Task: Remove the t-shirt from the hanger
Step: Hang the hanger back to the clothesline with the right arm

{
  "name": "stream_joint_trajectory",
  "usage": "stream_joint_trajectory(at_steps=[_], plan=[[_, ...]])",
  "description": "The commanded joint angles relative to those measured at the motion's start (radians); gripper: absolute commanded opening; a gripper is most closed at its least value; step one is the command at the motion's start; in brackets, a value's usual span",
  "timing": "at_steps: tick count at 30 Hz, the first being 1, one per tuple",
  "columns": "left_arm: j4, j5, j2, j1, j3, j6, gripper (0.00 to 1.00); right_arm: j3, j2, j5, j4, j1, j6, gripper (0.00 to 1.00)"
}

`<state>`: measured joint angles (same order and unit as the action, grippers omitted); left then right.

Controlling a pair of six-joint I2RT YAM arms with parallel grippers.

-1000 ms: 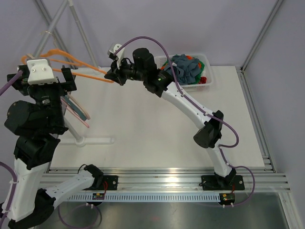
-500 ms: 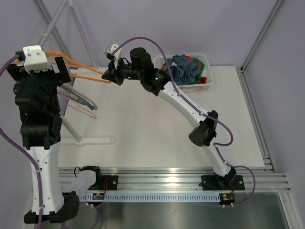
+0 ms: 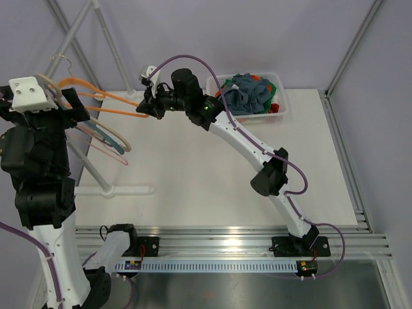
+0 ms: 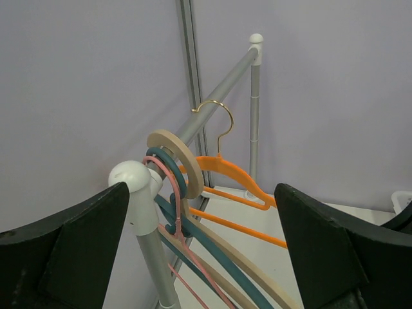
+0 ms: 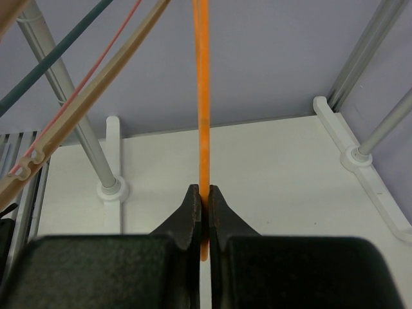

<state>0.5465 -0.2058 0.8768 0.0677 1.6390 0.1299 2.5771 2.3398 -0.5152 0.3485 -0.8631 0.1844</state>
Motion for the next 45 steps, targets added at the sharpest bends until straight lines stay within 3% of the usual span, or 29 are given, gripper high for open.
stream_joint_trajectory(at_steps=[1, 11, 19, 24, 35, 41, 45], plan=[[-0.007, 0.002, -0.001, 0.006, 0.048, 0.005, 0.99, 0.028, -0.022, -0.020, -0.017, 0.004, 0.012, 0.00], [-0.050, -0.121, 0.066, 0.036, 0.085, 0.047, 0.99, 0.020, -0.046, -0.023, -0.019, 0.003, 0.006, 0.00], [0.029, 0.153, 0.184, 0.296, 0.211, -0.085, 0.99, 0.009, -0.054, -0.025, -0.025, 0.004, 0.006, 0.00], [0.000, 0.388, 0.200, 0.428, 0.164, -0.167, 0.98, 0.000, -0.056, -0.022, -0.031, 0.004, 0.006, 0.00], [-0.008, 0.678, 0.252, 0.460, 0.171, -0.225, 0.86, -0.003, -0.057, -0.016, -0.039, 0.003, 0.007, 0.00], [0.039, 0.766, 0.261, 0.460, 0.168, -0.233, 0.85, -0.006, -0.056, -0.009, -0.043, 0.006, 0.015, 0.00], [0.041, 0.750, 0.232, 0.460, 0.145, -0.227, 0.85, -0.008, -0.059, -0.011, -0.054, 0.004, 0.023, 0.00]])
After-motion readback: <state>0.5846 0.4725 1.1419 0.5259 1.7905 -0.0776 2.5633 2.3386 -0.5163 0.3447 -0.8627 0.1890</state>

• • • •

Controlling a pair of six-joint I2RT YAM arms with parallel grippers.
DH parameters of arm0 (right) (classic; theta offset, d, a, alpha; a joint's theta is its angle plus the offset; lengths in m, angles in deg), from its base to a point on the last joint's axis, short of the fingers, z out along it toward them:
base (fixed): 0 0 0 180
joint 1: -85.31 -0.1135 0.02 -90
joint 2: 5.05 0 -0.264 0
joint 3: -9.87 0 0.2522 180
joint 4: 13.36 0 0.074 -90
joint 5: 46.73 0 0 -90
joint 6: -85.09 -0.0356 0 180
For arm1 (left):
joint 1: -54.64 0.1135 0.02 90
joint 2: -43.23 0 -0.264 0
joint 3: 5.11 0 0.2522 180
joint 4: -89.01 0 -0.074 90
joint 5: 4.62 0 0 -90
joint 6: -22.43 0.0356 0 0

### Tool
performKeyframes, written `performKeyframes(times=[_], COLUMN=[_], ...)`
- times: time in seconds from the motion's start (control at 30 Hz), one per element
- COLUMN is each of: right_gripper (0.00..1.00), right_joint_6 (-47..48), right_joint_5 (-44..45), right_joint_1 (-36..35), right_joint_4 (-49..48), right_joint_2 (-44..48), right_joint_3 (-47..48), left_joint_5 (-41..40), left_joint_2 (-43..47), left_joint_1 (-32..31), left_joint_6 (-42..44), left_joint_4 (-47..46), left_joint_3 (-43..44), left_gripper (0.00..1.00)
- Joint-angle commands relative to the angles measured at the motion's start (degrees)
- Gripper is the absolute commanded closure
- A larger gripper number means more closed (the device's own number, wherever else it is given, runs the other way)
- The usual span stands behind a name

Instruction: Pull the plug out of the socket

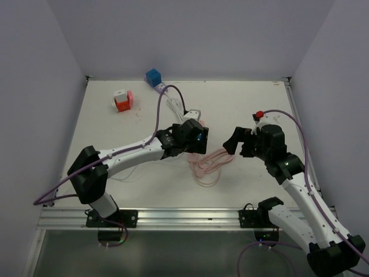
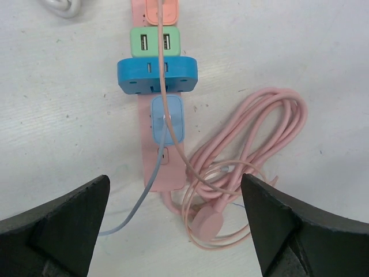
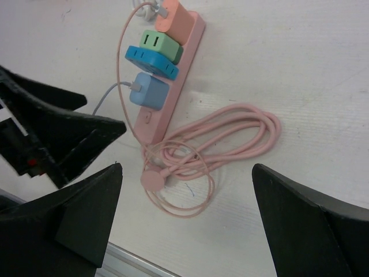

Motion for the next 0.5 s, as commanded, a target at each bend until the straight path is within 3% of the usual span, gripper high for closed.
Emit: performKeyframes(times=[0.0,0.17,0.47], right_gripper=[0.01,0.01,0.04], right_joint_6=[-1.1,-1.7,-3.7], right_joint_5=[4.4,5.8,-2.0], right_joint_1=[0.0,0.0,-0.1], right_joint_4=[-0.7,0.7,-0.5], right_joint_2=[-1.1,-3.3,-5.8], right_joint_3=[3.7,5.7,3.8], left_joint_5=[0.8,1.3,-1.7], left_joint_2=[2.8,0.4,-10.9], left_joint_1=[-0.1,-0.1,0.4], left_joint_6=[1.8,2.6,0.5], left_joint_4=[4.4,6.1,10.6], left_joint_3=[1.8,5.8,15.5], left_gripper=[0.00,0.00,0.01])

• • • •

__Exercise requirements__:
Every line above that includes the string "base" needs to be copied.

__Exercise result__:
DH parameters of arm0 (right) (classic; theta offset, d, a, alpha; a joint's theta is its angle plus the offset; lengths in m, angles in deg), from its base to a point on the last joint's axis, short of the fingers, z out along it toward them:
base (fixed): 0 0 0 180

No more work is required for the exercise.